Top of Given data

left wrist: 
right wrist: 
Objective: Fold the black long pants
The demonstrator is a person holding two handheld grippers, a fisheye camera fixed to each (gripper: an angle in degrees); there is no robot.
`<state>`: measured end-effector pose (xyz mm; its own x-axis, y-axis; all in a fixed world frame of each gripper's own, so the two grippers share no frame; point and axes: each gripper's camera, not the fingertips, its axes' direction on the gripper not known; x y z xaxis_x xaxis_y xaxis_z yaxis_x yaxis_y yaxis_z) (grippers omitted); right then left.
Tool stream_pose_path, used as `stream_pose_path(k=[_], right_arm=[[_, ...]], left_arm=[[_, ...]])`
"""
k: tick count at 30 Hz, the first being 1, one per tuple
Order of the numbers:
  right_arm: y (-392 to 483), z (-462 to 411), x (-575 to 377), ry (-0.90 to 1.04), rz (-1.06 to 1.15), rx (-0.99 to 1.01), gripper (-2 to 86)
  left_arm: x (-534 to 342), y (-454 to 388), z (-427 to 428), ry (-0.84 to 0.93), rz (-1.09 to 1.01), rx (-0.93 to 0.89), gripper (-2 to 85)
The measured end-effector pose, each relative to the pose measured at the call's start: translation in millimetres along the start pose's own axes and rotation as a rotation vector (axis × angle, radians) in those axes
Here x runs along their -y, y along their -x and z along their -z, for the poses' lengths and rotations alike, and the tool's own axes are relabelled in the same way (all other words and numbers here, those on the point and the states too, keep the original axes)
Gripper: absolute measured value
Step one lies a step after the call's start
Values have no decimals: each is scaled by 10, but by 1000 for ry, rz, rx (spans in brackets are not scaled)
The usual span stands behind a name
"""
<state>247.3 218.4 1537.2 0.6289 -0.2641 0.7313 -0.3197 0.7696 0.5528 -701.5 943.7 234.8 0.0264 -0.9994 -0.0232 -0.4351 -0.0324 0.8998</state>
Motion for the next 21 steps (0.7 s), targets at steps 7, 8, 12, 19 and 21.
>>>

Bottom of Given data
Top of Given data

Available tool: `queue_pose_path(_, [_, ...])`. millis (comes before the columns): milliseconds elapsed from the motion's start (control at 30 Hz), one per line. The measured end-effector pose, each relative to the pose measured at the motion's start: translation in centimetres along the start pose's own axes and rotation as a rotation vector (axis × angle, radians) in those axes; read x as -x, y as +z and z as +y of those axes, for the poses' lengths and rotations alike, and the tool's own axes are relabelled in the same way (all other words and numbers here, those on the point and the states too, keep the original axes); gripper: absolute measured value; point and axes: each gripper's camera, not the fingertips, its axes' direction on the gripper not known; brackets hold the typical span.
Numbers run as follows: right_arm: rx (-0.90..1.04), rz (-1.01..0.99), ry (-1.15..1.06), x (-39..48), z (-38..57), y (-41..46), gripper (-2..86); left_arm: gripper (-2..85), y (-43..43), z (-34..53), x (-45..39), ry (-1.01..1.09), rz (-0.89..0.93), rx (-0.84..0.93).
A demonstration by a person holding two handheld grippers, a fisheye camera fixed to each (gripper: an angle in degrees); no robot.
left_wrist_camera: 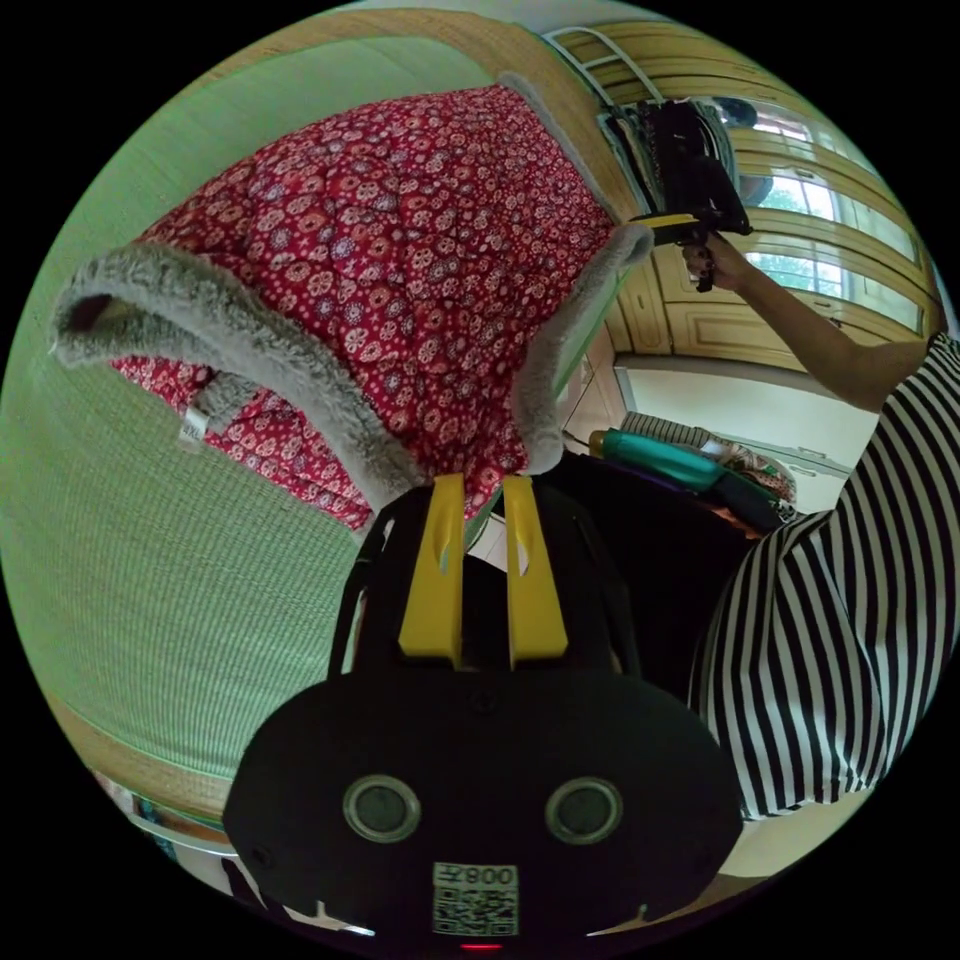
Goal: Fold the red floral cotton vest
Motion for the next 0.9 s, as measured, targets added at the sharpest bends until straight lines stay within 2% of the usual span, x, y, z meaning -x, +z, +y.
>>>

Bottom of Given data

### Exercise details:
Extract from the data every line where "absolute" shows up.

### Result below:
Gripper: absolute measured value
Available tool: `queue_pose_path(_, [_, ...])`. millis (comes before the columns): milliseconds elapsed from the motion's start (control at 30 Hz), one per line. The measured end-effector pose, each relative to the pose measured at the motion's start: translation in centimetres along the start pose's own axes and rotation as a rotation vector (axis × angle, radians) in those axes; read x as -x, y as +z and z as +y of those axes, for the poses' lengths and rotations alike, and the tool's own axes are relabelled in the same way (all other words and numbers here, those on the point and the states too, keep the original axes); gripper: absolute measured value; point and axes: each gripper's camera, not the fingertips, its axes' direction on the gripper not known; brackets hold the typical span.

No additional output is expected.